It’s time we do something about Florida’s outdated and discriminatory policies that prevent former felons from being able to participate in civil society.
Right now, an estimated 6.1 million adults in the U.S. are unable to vote due to past felony convictions, according to the Sentencing Project.
And the state with the highest number of disenfranchised voters? You guessed it: Florida.
Roughly 2.5 percent of the country’s adult population is disenfranchised due to past felony convictions, according to the Roosevelt Institute. That’s one in 40 people. In Florida, the rate is more than one in 10.
Florida has nearly 1.7 million former felons unable to vote, according to a report by the Brennan Center for Justice. That’s more disenfranchised voters in one state than there were in the entire country 40 years ago.
For African Americans, the rate is a staggering 20 percent. Many, including ACLU National Political Director Faiz Shakir, have said this style of voter suppression is a holdover from Reconstruction-era legislation whose purpose was to establish a second-class category of citizens.
In 2007, former Gov. Charlie Crist eased the process for most convicted felons seeking to regain civil rights including the right to vote, serve on a jury, run for office and buy a gun. Those reforms were reversed by Gov.
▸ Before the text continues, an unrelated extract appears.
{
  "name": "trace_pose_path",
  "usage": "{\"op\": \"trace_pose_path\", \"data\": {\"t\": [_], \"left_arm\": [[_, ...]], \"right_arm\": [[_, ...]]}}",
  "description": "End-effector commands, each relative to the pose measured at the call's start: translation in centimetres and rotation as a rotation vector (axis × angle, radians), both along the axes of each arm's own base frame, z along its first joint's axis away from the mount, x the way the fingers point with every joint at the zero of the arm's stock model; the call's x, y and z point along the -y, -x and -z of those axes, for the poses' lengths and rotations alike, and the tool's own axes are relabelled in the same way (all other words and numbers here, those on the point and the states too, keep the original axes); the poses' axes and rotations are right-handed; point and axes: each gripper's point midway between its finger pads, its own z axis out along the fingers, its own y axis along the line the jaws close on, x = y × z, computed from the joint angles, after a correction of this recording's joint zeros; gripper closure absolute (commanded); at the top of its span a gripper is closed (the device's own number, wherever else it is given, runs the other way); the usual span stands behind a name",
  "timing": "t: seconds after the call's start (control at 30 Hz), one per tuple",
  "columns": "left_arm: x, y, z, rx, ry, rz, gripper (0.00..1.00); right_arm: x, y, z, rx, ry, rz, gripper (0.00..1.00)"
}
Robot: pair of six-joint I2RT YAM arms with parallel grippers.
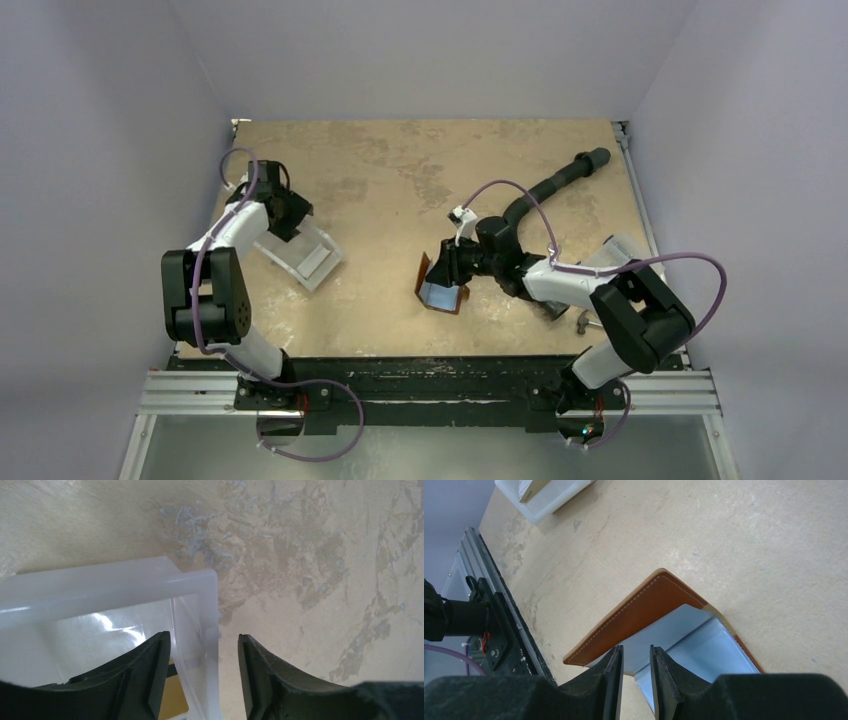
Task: Put the credit cards into the card holder
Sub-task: Move the storage box to the center of the board, then pick up the credit card from the storage box.
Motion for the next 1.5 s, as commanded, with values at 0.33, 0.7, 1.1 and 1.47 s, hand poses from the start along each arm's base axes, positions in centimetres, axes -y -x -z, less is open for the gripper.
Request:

Rick Scott in 2011.
People with felony convictions in Florida currently cannot apply to restore their rights until seven years after they complete their sentence, probation and parole. They then must go through a difficult, complicated and inefficient process to reclaim their rights, known as clemency.
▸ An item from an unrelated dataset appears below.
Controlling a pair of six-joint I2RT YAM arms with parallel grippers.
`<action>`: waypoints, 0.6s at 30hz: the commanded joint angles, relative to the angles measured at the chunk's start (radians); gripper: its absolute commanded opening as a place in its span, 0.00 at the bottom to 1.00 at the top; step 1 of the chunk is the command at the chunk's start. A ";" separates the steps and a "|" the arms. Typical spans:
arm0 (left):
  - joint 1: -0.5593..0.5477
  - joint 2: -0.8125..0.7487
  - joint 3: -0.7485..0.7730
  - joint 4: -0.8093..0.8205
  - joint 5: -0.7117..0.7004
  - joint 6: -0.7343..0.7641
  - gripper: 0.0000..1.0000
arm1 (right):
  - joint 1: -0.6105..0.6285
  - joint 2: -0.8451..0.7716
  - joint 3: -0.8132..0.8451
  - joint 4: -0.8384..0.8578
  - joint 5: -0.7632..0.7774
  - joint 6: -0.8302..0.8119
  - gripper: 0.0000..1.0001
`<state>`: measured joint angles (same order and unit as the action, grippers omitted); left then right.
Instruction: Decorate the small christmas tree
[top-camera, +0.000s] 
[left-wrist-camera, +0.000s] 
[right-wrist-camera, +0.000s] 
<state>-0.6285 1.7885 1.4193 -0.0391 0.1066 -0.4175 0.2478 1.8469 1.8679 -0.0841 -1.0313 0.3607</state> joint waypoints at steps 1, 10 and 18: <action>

According to its 2016 report, the Florida Commission on Offender Review, which spends more than half its time reviewing clemency applications, has close to a $10 million annual budget. That’s generous funding for a review board that, according to a July report by the Miami Herald, only holds hearings four times a year, with fewer than 100 people able to plead their cases each time.
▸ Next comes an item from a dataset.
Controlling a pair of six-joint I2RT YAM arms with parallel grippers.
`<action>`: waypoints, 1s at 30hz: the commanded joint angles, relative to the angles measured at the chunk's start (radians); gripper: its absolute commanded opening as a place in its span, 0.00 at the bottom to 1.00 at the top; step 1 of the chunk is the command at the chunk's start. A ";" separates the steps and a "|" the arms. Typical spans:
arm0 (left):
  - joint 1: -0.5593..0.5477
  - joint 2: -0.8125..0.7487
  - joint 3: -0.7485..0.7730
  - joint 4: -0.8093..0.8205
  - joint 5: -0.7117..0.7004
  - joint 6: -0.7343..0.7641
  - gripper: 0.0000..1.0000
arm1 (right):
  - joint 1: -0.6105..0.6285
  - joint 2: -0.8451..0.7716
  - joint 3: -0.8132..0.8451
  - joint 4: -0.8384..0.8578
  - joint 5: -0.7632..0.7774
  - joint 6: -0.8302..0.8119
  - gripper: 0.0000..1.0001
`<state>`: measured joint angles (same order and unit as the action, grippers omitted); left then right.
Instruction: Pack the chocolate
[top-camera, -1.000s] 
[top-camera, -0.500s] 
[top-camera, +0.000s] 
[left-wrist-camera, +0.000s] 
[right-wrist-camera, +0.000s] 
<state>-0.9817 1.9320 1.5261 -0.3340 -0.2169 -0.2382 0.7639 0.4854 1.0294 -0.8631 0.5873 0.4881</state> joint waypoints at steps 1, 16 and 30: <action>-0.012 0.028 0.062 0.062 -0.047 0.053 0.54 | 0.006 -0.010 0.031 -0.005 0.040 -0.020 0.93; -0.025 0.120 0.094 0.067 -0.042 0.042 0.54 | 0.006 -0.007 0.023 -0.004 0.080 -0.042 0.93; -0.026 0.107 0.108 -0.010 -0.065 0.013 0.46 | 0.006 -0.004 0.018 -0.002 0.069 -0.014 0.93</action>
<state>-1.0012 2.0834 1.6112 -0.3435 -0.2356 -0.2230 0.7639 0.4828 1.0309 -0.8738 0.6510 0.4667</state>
Further, fewer than 2,000 Floridians have had their voting rights restored since Gov. Scott’s election, with more than 20,000 applications still pending, according to the Brennan Center.
Many former felons have just stopped applying. A November 2016 report by the Sentencing Project found that the number of applications for civil rights restoration under Scott have plummeted by 95 percent since he took office. People are giving up their hopes of becoming full-fledged citizens again.
What’s worse is that restoring civil rights to past felons has shown to reduce their rate of reincarceration. A 2011 report by the Florida Parole Commission found that just 11% of former felons who regained their voting rights between 2009 and 2010 had reoffended and returned to prison—a recidivism rate almost two-thirds less than that of individuals whose right to vote wasn’t restored.
Fortunately, efforts are now underway to address this issue. Primary among them is the Florida Voting Rights Restoration for Felons Initiative, which seeks a constitutional amendment to return voting rights to people with prior felony convictions, except those convicted of murder or a felony sexual offense, upon the completion of their sentences. You can read more about it at secondchancesfl.org.
Another legislative effort in the works is a bipartisan bill filed by Rep. Cord Byrd (R-Jacksonville) that would allow past felons to petition judges to restore their civil rights. If enacted, the law could lead to a larger, more efficient and inclusive process.
Either would bring Florida up to speed with the rest of the country, which is moving toward more proactive measures in restoring rights to men and women who have paid their debts to society.
Voting, like paying taxes, is a civic duty. It unites us as people and makes us feel part of a greater whole. To vote is to have a say in one’s future and that of one’s children, not to mention the future of this incredible nation.
A person who has paid his or her debt to society, who seeks a second chance, deserves to be given one. Part of giving them that second chance is making them whole again as members of our community.